# Fake tree stump?



## Totoro (Mar 14, 2007)

Any clues or links to how to construct a fake tree stump? I have a 40 gal hex that I want to put a stump up at least 1/2 the height for broms and also water feature running down the front into a pond.


----------



## HunterB (Apr 28, 2009)

this has been done a couple times before
if u search fake tree or something like that, u should get some info

and is ur name by any chancing refrencing a movie?


----------



## Tony (Oct 13, 2008)

Here are a few to start you off, do a search for "buttress" and you can dig through some more threads if you need to.

http://www.dendroboard.com/forum/parts-construction/43302-tree-trunk-w-root-buttress.html

http://www.dendroboard.com/forum/parts-construction/32593-37-column-cork-tree.html

http://www.bbrock.frognet.org/Making%20artificial%20trees%20and%20vines.pdf


----------



## cheezus_2007 (Aug 20, 2009)

HunterB said:


> and is ur name by any chancing refrencing a movie?

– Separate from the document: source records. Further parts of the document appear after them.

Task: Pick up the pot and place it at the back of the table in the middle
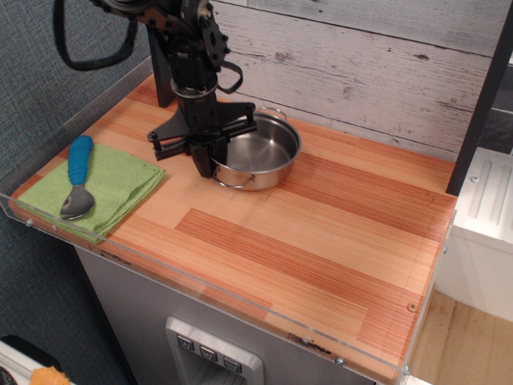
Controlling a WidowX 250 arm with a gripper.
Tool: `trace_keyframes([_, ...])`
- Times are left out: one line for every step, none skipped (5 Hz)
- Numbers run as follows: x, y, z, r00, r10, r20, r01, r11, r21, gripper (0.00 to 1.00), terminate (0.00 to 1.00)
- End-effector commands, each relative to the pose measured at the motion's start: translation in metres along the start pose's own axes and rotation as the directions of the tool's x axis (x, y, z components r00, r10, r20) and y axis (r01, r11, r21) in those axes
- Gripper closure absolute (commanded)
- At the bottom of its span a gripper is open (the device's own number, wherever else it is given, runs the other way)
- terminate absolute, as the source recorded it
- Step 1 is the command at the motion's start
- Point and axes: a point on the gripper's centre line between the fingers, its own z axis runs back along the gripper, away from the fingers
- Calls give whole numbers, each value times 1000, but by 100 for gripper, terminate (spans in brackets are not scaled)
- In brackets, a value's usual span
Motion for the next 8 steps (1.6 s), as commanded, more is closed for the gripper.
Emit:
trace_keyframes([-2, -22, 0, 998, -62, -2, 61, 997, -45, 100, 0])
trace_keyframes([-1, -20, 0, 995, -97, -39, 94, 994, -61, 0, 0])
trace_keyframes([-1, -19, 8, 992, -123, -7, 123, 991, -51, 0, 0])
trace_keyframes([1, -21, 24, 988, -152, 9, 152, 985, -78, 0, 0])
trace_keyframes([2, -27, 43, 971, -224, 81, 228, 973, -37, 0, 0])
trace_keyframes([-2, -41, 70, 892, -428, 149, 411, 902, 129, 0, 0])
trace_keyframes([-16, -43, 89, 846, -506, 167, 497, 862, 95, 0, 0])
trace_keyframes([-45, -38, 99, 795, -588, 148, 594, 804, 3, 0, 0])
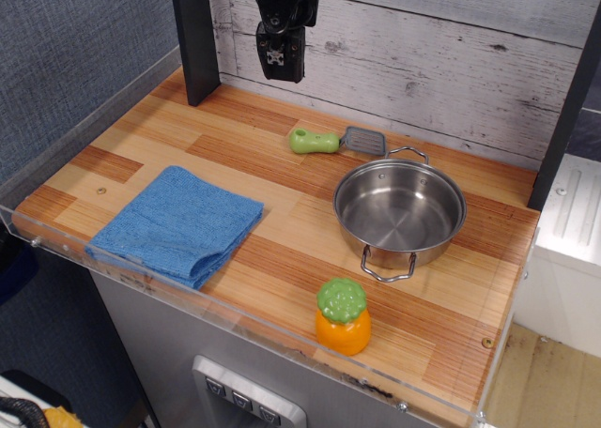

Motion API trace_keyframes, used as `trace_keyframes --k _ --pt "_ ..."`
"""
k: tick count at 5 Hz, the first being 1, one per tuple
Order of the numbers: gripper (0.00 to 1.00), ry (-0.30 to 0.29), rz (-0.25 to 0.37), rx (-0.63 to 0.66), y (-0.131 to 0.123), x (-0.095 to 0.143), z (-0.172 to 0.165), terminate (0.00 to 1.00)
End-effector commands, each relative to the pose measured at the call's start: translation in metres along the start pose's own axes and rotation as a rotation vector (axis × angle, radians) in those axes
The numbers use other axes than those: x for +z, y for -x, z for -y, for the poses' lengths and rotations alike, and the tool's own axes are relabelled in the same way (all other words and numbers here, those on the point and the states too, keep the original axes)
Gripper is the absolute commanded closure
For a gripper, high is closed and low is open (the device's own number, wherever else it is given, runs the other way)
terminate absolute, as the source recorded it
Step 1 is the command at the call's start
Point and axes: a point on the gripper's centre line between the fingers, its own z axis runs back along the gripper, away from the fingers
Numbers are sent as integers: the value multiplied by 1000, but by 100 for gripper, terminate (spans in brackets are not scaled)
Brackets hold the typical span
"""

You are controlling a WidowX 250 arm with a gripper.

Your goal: Move the towel to the back left table corner

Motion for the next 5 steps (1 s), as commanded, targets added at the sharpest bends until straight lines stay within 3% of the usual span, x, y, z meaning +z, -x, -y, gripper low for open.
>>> trace_keyframes --k 1,3,5 --pt "0 0 0 0 0 0 0 0" --pt "0 -50 29 15 -16 -8 -46 0" --pt "0 -46 -38 27 -41 -18 -74 0"
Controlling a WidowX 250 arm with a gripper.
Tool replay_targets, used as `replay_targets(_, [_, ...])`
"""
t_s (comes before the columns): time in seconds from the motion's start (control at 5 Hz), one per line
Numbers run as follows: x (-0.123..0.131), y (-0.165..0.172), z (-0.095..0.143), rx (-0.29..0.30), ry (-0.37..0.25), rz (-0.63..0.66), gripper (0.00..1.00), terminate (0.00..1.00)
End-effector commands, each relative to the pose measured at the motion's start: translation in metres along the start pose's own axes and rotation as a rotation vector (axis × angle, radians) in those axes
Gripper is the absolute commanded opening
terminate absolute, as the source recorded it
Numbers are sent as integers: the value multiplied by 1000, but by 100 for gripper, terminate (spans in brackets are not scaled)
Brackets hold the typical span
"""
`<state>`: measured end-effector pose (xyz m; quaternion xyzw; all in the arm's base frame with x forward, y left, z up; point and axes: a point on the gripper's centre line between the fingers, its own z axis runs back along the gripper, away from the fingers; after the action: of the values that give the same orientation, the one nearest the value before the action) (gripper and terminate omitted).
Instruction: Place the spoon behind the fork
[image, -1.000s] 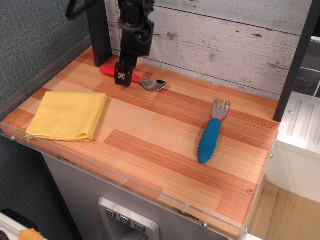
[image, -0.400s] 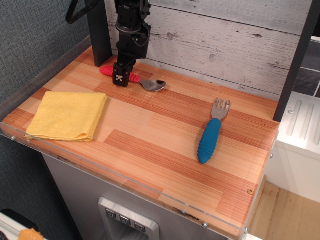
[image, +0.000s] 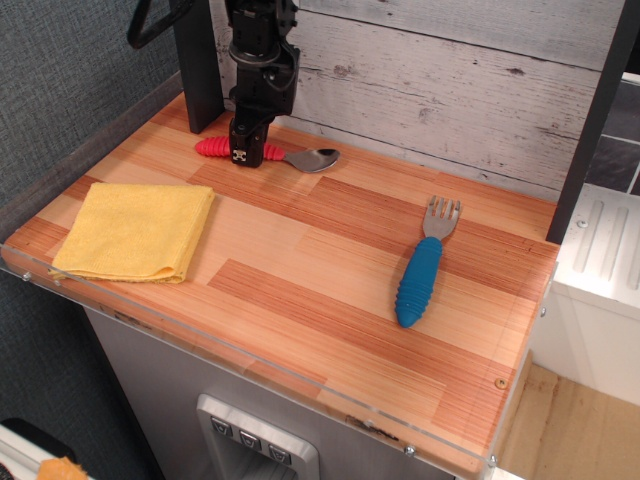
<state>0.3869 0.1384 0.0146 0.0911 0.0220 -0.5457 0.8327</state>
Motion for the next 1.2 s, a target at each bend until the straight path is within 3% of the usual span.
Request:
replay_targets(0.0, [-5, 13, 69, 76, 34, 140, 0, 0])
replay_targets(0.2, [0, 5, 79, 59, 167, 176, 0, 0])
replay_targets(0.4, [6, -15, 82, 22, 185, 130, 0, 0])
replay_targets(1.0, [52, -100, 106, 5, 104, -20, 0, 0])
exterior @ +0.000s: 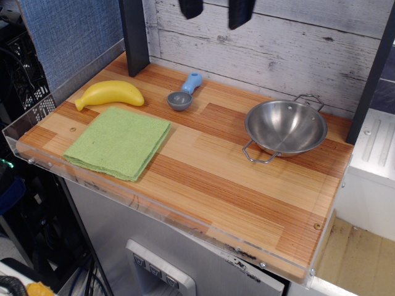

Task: Put the yellow banana inside the silver bowl.

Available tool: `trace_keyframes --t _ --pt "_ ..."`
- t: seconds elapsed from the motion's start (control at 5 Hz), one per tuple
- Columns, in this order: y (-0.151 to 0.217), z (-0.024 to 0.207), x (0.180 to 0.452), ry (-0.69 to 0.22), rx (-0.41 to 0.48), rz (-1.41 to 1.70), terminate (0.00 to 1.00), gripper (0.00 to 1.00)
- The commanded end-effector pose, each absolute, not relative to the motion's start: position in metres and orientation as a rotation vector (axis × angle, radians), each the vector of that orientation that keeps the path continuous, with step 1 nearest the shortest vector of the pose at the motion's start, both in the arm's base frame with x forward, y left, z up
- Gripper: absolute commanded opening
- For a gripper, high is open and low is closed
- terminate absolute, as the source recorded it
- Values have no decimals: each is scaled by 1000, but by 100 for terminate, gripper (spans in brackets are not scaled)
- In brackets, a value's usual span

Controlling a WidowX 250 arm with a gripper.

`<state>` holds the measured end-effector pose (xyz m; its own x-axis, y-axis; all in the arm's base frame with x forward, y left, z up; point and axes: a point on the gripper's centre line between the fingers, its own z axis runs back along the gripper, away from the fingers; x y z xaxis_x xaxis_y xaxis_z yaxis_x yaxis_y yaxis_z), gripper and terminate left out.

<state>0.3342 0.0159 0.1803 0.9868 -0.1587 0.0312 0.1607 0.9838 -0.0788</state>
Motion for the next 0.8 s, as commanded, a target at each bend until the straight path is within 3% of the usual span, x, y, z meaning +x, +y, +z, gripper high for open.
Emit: trace_keyframes --t 0.0,0.6 --pt "102 170 323 -55 -65 -210 0 100" --pt "182 121 326 -113 -11 -51 0 100"
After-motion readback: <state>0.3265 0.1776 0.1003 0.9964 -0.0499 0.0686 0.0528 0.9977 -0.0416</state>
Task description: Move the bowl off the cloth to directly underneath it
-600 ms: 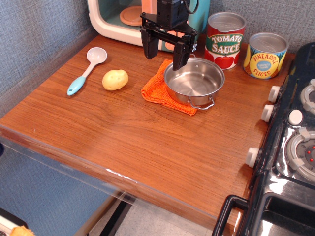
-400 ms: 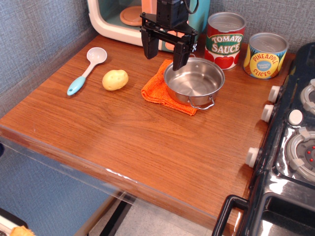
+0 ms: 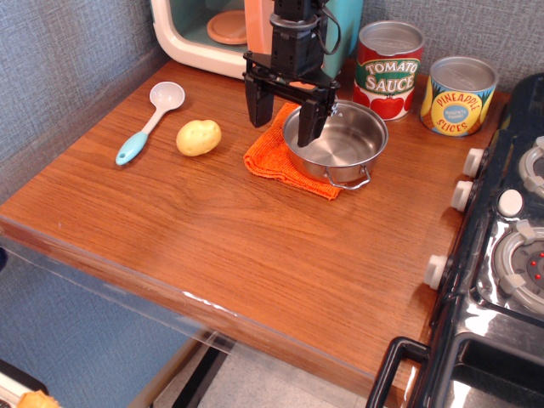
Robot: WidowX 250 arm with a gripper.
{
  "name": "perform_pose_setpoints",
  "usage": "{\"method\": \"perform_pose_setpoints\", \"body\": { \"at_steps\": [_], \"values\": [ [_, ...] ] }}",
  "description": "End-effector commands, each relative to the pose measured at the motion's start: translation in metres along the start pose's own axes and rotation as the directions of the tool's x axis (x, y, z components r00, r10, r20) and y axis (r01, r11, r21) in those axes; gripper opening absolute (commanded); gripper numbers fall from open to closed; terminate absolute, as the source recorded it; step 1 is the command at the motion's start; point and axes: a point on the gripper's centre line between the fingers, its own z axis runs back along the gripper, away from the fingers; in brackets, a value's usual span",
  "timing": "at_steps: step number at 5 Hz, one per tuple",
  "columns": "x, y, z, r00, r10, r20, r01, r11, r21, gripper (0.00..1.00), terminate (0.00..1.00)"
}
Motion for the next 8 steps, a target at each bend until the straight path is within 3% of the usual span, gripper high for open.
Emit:
{"method": "perform_pose_setpoints", "body": {
  "at_steps": [1,2,6,8],
  "values": [
    [0.007,-0.011,0.011,0.999,-0.026,0.041,0.024,0.999,0.04,1.0,0.0],
    [0.008,-0.014,0.01,0.999,-0.037,0.037,0.034,0.998,0.056,0.0,0.0],
    [0.006,-0.016,0.008,0.999,-0.032,0.03,0.031,0.998,0.047,0.0,0.0],
    [0.005,-0.032,0.061,0.979,-0.057,0.193,0.07,0.996,-0.062,0.0,0.0]
  ]
}}
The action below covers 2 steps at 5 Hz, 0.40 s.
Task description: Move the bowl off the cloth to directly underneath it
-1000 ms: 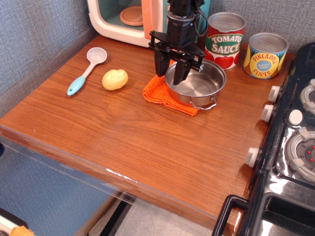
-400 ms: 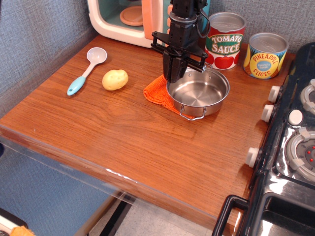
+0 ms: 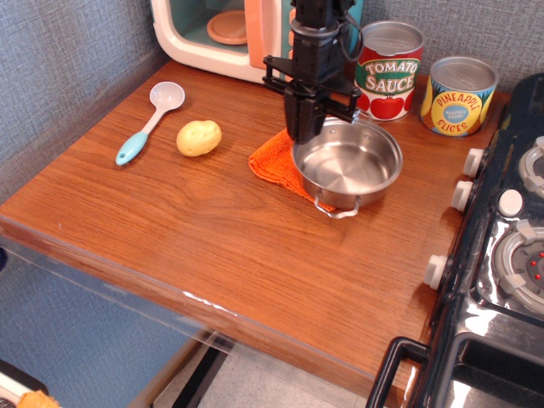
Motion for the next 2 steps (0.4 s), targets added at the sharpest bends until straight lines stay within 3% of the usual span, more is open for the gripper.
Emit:
{"method": "perform_pose_setpoints", "body": {
  "at_steps": [1,2],
  "values": [
    [0.0011,-0.0069,0.064,0.985,-0.023,0.174,0.033,0.998,-0.053,0.0,0.0],
    [-0.0069,-0.0055,0.0648,0.986,-0.024,0.166,0.034,0.998,-0.055,0.0,0.0]
  ]
}}
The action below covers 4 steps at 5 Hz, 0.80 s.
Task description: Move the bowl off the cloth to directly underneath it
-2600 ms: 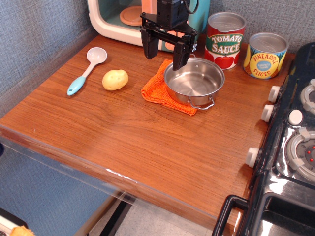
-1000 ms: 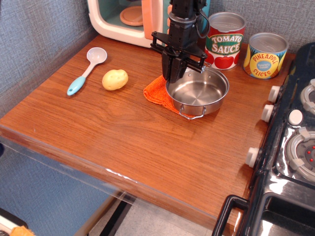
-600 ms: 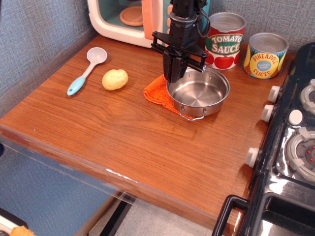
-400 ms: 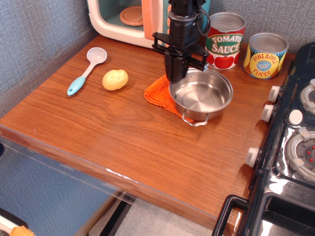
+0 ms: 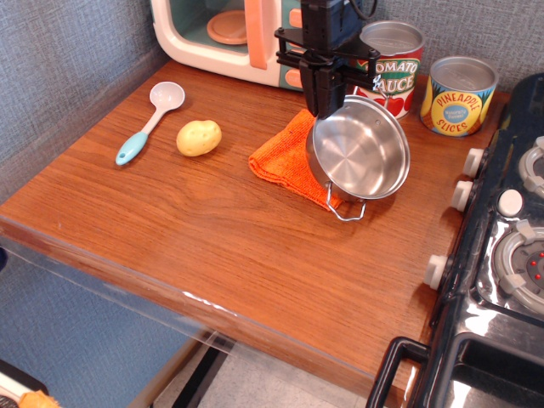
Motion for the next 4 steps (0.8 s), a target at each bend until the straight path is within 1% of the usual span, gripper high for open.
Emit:
{"method": "perform_pose_setpoints", "body": {
  "at_steps": [1,2,3,4],
  "values": [
    [-0.01,0.001,0.036,0.998,-0.022,0.061,0.02,0.999,0.031,0.0,0.0],
    [-0.013,0.001,0.039,0.998,-0.017,0.065,0.015,1.0,0.022,0.0,0.0],
    [-0.016,0.001,0.047,0.997,-0.017,0.079,0.016,1.0,0.019,0.0,0.0],
    [-0.028,0.001,0.047,0.998,-0.029,0.058,0.028,0.999,0.017,0.0,0.0]
  ]
}}
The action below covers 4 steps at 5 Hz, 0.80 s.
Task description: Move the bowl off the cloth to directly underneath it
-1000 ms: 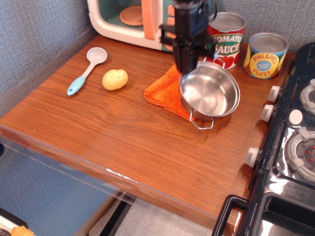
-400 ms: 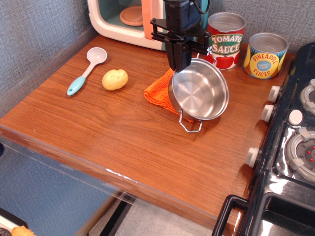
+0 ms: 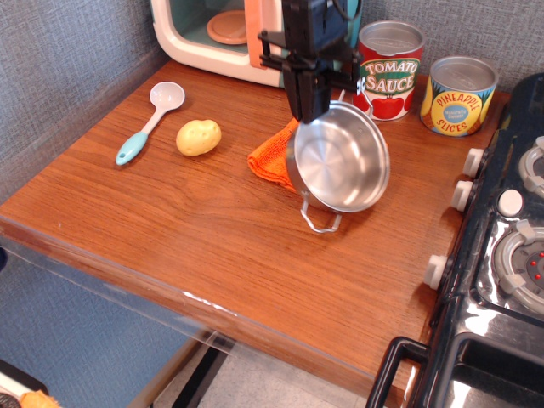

DUDE!! that movie was pretty creepy ima have to say hahaha.


----------



## Totoro (Mar 14, 2007)

Yep, I love Hayao Miyazaki movies...too bad I missed seeing Ponyo in the theater.....ps thanks for the links and I will sort through them


----------



## FrogNick (May 3, 2009)

Tony said:


> Here are a few to start you off, do a search for "buttress" and you can dig through some more threads if you need to.
> 
> http://www.dendroboard.com/forum/parts-construction/43302-tree-trunk-w-root-buttress.html
> 
> ...




that pdf is great on making fake trees.


----------